Significant Improvements in SEIzure InterVAL (Time Between Seizure Clusters) Across Time Irrespective of Age or Change in Concomitant Treatments in a Long-Term, Open-Label Safety Study of Diazepam Nasal Spray
Michael Sperling1, Sunita Misra2, Vikram Rao3, Jurriaan Peters4, Enrique Carrazana5, Adrian Rabinowicz2
1Thomas Jefferson University, Philadelphia, PA, 2Neurelis, Inc., San Diego, CA, 3University of California, San Francisco, San Francisco, CA, 4Boston Children’s Hospital, Boston, MA, 5Neurelis, Inc., San Diego, CA and John A. Burns School of Medicine, University of Hawaii, Honolulu, HI
Objective:
To characterize time between seizure clusters in patients using diazepam nasal spray (Valtoco®) intermittent rescue therapy.
Background:
Metrics for effectiveness of rescue therapies for seizure clusters across multiple days are lacking. We explored a novel measure of effectiveness, SEIzure interVAL (SEIVAL; time between seizure clusters) in a long-term safety study of diazepam nasal spray, which is approved for acute treatment of seizure clusters in patients with epilepsy aged ≥6 years.
Design/Methods:
A post hoc analysis of a long-term, open-label, repeat-dose safety study of diazepam nasal spray in patients aged 6–65 years with epilepsy and frequent seizure clusters evaluated SEIVAL across 4 consecutive 90-day periods (total 360 days).
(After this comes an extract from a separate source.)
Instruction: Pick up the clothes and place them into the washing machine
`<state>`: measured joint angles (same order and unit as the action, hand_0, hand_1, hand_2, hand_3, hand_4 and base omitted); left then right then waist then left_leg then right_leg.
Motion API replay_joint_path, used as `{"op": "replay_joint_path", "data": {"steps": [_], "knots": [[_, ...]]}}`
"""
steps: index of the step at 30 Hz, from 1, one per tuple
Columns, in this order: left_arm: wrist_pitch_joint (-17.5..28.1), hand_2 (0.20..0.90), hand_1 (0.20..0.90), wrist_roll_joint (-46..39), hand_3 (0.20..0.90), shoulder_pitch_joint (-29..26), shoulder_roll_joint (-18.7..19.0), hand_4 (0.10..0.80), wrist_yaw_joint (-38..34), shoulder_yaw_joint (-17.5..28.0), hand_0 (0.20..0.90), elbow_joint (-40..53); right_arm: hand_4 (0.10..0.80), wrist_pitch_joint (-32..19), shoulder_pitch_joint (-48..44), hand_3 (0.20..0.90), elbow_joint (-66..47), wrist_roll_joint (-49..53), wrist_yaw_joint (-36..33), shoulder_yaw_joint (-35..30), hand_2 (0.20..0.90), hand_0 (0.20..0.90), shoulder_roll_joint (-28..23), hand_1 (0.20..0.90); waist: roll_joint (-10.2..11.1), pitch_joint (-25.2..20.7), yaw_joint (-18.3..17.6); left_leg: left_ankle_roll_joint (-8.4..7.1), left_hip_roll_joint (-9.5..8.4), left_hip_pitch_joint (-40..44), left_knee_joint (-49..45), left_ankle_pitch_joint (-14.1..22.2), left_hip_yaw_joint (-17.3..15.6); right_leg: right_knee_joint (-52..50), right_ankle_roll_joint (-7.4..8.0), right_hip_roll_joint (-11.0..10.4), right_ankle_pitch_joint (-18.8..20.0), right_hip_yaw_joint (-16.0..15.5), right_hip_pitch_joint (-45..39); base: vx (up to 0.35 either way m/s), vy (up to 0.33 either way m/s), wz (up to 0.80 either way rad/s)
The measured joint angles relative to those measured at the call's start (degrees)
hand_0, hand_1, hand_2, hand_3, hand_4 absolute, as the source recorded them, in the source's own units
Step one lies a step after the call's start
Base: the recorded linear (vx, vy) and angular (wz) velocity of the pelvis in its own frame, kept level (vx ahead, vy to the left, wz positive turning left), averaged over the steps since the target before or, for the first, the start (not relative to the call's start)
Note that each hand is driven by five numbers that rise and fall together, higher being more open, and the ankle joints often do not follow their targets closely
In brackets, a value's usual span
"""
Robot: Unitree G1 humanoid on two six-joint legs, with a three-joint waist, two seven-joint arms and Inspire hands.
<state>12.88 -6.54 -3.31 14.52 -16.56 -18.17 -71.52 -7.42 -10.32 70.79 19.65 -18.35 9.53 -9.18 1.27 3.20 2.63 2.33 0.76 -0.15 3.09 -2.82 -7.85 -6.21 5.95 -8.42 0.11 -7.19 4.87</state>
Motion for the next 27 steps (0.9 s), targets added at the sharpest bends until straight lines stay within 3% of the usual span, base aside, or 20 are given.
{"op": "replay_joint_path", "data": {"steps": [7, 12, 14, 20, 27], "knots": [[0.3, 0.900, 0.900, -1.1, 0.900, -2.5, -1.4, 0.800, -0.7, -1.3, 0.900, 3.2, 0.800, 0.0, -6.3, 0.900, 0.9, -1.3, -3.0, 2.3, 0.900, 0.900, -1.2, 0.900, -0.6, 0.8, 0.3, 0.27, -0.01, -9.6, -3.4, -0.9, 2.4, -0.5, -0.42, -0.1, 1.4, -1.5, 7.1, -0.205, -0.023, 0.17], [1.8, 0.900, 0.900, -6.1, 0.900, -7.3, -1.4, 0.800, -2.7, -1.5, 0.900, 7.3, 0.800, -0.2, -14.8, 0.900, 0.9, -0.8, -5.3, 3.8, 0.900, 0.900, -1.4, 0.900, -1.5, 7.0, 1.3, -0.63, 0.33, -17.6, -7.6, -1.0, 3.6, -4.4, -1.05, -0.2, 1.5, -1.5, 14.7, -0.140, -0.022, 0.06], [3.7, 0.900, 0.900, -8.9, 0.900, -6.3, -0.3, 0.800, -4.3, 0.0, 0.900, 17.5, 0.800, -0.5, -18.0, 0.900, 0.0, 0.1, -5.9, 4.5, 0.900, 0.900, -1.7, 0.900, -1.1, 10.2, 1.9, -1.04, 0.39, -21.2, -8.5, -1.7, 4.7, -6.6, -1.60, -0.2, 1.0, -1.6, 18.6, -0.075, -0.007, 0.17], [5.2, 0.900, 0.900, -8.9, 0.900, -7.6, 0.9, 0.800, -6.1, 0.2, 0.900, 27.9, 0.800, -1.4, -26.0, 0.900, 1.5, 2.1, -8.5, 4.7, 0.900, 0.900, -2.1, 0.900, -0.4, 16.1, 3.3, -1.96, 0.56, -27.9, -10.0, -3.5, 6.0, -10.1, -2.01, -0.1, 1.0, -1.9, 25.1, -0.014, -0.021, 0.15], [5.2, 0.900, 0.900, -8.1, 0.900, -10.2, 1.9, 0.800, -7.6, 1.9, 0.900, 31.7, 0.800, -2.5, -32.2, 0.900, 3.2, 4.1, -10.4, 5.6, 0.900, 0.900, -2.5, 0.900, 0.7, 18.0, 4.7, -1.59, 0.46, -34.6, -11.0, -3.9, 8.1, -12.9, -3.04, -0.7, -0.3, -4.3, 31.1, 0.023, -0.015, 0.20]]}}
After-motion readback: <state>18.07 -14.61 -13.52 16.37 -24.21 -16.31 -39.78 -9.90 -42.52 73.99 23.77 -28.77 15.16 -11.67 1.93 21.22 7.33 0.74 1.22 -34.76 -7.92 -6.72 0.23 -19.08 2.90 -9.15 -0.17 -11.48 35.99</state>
Paired t tests assessed statistical significance.
Results:
Of 175 enrolled patients, 163 received ≥1 dose of diazepam nasal spray, and 120 had SEIVAL data in period 1 and another period. A consistent cohort (n=76) had data in all 4 periods. In the 120 patients, mean SEIVAL increased from 14.8 to 35.8 days (Period 1 to 4). In the consistent cohort, mean SEIVAL increased from 13.9 to 26.8 days (P≤0.001). In pediatric patients (age 6–17 years, n=32), mean SEIVAL increased from 13.0 to 25.9 days (P=0.02). In adults (n=44), mean SEIVAL increased from 14.6 to 27.5 days (P=0.01). Mean SEIVAL also increased in patients with (n=56; from 13.9–25.8 days) and without (n=20; from 14.1–29.6 days) changes in concomitant antiseizure drug (ASD) therapy during the study.
Conclusions:
Across 12 months, a statistically significant change in SEIVAL was observed, which may reflect a beneficial effect of intermittent rescue therapy with diazepam nasal spray and appears to be independent of age or concomitant ASDs. These findings may reflect patient behavior or other factors, including a change in the underlying biology of seizure clusters; these hypotheses warrant further study.